Average household medical costs have risen 33% — more than double the increase in household income.
The price of higher education has risen three times as fast as household income!
Of the three, housing prices are the only one that can be explained in terms of supply and demand.
Housing prices rose rapidly from a low base in the aftermath of the 2008 financial crisis.
On top of that, the supply of housing entering the market has been far too low for the last decade (which creates a massive opportunity for profit, as I explain in the December issue of The Bauman Letter.)
Millennial households looking to buy their first home are driving up prices.
You’re probably aware that U.S. health care costs are out of control. That’s not about supply and demand at all.
A combination of monopoly pricing by ever-expanding hospital groups, massive inefficiencies in the health insurance sector and price gouging by pharmaceutical companies ensures that U.S. households pay more for health care than any other developed country.
The rise in higher education costs is nothing short of scandalous.
It’s caused almost entirely by the dramatic rise in student lending. Thanks to lax regulation and lobbying by the for-profit education sector, student loans are issued at such a volume that they drive up the prices colleges can charge for tuition.
The bottom line is that the two biggest drivers of household expenditure in the U.S. today are the result of rigged markets. They’re deliberately exploited to extract money from the pockets of the middle class.
Rising Gross Domestic Product, but Rising Debt
If the U.S. economy wasn’t so distorted by monopoly market structures and lobbying, the average U.S. household would have a lot more income to spend on essentials. But it is, so to make ends meet, U.S. households turn to debt.
Since bottoming out in the second quarter of 2013, U.S. household debt has risen steadily, recently surpassing the peak it set in the third quarter of 2008, to the relief of most U.S. consumers.
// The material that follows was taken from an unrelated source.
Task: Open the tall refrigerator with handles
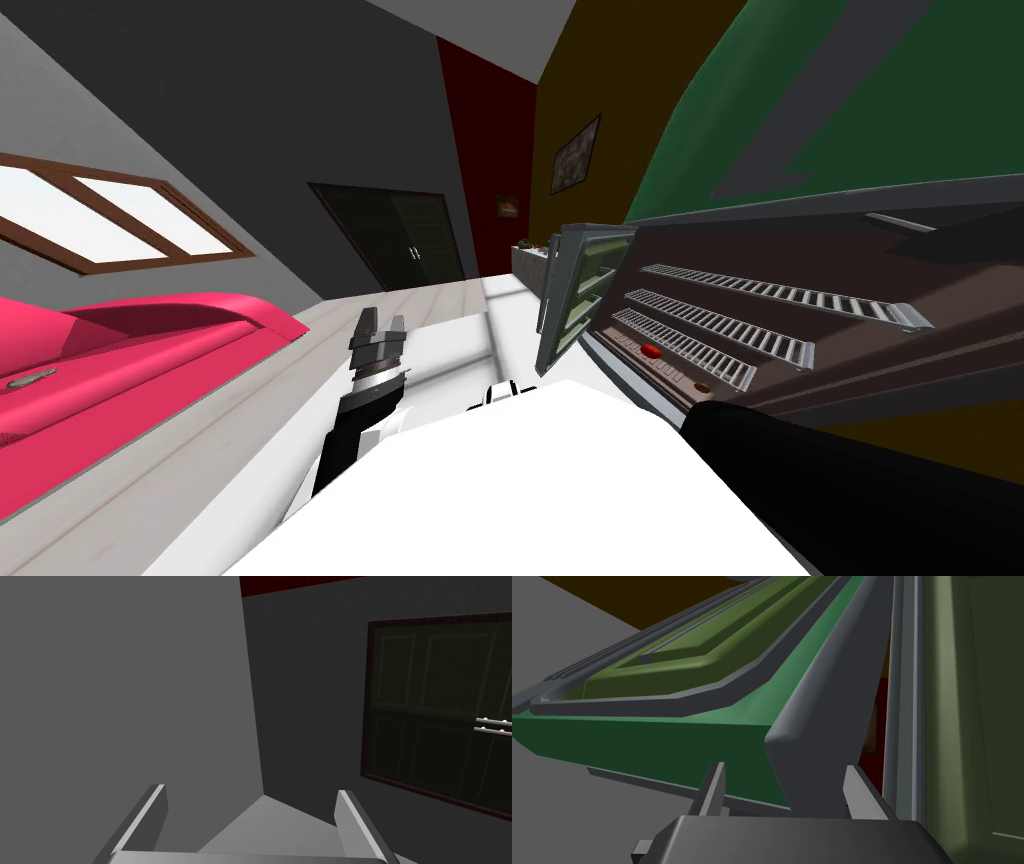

As the chart below shows, the main drivers of this increase are mortgages, auto loans and student loans:
The rise in auto loan debt is due to three factors:
- The price of the average new vehicle has risen to more than $30,000.
- A big drop in auto production amidst the financial crisis means there are fewer used cars available for sale today — and their prices are higher.
- U.S. banks have moved aggressively to provide auto loans to subprime borrowers.
Credit card debt has also expanded significantly. That’s to be expected, given the huge rise in education and medical costs. People must pay for it somehow.
Finally, despite interest rates being at all-time lows, credit card interest rates have risen dramatically:
Adding it all together, we have:
- A massive increase in the prices of education, health care and housing that far outstrips the rise of incomes.
- Rapid expansion in auto loan debt, driven by an increase in subprime lending.
- Soaring credit card interest rates, which have risen by over 50% since the depths of the financial crisis.
When Everything’s Too Damn High, Something’s Gotta Give
I’ve long maintained that the biggest threat to long-term U.S. economic prosperity is the fact that so much of our household incomes are siphoned off by rigged prices and astronomically high interest rates on the U.S. consumer loans and credit cards people use to try to make ends meet.
In an economy like that, millions of households are effectively serfs under a system of economic feudalism. Most of any increase in income they receive is siphoned off before they can use it.
When the next economic downturn comes, this big income squeeze is going to leave households unable to purchase discretionary goods such as cars, appliances and electronics. Most of their income is going to have to go to their debt obligations — and to the bare necessities of life.
But every dark cloud has a silver lining.
The companies that sell those bare necessities are going to do well. That’s why my stock recommendation of the week is the Consumer Staples Select Sector SPDR Fund (NYSE: XLP).
After all, money comes and money goes, but everyone’s got to eat.